A sus 23 años, Leonardo no se aguanta a sí mismo, se autoanaliza sin indulgencia (se reconoce maleducado, despótico) y encuentra satisfacción en contar sus pretensiones suicidas. Su relato surge de la necesidad de dar cuenta de sus trastornos, de su ira contra sí mismo y contra el mundo, y por ello adquiere el extremo ensimismamiento de una escritura confesional que no requiere apenas contenido anecdótico. Hay una leve acción en Leonardo compuesta por algunos tratos del chico con su médico y con algún otro esporádico personaje pero el verdadero espacio novelesco apenas tiene otra dimensión que la mental. Al igual ocurre con la enrevesada historia de amor, de dominio y dependencia, que establece con una mujer llamada C. El contenido entero de la novela se encierra en una imaginería claustrofóbica que Aguirre construye con recursos visionarios. La pulsión sexual la articula en la recurrente imagen de la construcción de la Teta Blanca. El sinsentido vital lo resume en la alegoría de una barca zarandeada entre avatares de una travesía de aventuras bizantinas. La mirada intelectual de Leonardo da a sus reflexiones una agobiante densidad moral solo atemperada por ironías y otros distanciamientos humorísticos. En último extremo, todo el relato pivota sobre la identidad escindida y multiplicada y sobre el problema de la culpa.

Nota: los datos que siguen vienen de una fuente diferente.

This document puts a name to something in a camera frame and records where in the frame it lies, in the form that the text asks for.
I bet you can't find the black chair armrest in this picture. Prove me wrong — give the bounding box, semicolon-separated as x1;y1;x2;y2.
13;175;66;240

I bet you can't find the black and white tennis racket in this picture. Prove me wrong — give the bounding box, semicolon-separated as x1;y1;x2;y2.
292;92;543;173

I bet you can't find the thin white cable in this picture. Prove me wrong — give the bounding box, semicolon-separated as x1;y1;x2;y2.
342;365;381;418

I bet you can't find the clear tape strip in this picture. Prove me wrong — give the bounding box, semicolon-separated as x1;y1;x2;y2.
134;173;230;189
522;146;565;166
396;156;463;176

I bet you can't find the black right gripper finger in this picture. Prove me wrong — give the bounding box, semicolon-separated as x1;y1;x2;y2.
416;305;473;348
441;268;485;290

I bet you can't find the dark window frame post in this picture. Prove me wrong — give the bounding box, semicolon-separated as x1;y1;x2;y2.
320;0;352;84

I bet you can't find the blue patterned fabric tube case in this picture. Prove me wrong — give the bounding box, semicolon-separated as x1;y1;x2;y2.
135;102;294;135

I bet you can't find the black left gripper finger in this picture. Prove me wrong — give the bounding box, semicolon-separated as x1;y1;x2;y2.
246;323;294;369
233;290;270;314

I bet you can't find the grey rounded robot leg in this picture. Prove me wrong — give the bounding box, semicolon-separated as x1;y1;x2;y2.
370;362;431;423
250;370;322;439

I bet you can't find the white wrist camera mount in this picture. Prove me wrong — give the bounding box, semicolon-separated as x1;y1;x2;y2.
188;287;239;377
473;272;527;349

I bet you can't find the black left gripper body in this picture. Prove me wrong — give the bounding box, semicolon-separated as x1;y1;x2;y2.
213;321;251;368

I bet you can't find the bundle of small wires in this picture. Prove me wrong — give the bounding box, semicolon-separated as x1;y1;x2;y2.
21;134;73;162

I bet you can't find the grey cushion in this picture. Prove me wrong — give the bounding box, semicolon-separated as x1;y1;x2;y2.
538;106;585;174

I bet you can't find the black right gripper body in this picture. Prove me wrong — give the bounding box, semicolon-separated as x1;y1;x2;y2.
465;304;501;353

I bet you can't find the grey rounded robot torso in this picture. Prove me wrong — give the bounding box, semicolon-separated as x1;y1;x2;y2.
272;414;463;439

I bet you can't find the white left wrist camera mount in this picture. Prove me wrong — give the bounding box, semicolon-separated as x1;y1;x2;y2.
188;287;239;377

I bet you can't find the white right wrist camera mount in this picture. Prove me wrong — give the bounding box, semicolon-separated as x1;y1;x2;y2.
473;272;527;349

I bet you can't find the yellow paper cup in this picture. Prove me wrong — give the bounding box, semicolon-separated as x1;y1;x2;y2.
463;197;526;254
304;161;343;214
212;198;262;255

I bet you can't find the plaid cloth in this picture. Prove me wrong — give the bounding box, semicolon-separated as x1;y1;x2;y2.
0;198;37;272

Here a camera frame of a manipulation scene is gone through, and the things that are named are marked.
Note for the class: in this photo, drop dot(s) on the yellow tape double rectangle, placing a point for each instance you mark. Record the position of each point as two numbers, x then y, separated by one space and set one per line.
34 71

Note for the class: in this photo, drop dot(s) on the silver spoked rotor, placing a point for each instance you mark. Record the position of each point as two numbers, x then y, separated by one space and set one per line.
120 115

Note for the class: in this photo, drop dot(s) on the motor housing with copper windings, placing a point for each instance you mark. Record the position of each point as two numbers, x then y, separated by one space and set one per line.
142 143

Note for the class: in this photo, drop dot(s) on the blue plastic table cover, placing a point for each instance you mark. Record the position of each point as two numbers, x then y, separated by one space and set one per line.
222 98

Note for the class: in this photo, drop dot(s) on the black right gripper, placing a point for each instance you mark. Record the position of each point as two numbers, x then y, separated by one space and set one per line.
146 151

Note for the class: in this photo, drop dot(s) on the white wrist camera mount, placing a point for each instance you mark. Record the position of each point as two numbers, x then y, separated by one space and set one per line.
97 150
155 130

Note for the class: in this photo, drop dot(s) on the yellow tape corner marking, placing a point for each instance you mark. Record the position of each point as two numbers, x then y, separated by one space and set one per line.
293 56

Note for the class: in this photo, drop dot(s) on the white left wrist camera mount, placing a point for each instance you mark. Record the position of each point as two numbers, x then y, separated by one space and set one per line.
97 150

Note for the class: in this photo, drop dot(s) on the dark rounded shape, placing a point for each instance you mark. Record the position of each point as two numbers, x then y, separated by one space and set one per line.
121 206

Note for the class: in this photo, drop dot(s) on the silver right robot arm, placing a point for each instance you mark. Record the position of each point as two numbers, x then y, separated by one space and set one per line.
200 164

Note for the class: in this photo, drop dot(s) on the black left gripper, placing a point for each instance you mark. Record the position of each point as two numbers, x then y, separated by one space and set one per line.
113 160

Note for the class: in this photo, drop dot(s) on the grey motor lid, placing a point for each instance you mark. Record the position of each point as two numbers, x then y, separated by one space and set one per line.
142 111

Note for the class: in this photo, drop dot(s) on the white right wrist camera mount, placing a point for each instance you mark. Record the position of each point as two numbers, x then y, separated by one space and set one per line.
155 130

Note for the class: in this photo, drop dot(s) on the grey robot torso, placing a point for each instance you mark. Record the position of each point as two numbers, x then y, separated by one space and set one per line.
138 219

Como Leonardo es, o quiere ser, escritor, el esquema general del libro reposa en uno de los modelos de la narrativa de la pasada centuria, la novela de artista, en la que éste vuelca las muchas y traumatizantes angustias derivadas de no entender el mundo y de carecer de capacidad para enfrentarse a él. El resultado final es de un nihilismo cerrado. Esta apreciación, que valdría para cualquier tiempo, la acota el autor en un contexto histórico preciso, el de la herencia de la Transición, al sentirse Leonardo descendiente de los progres y procomunistas del último franquismo, de aquellos "pequeños combatientes", funcionarios y empresarios de la izquierda, a quienes salieron hijos "artistas y descuidados". A Leonardo nada le interesa la política y se recluye en su mundo privado. Este es el negro retrato del presente que hace Aguirre en una fábula para lectores avezados cuyo flanco débil, pecar de discursiva y abstracta, compensa con una poderosa imaginación.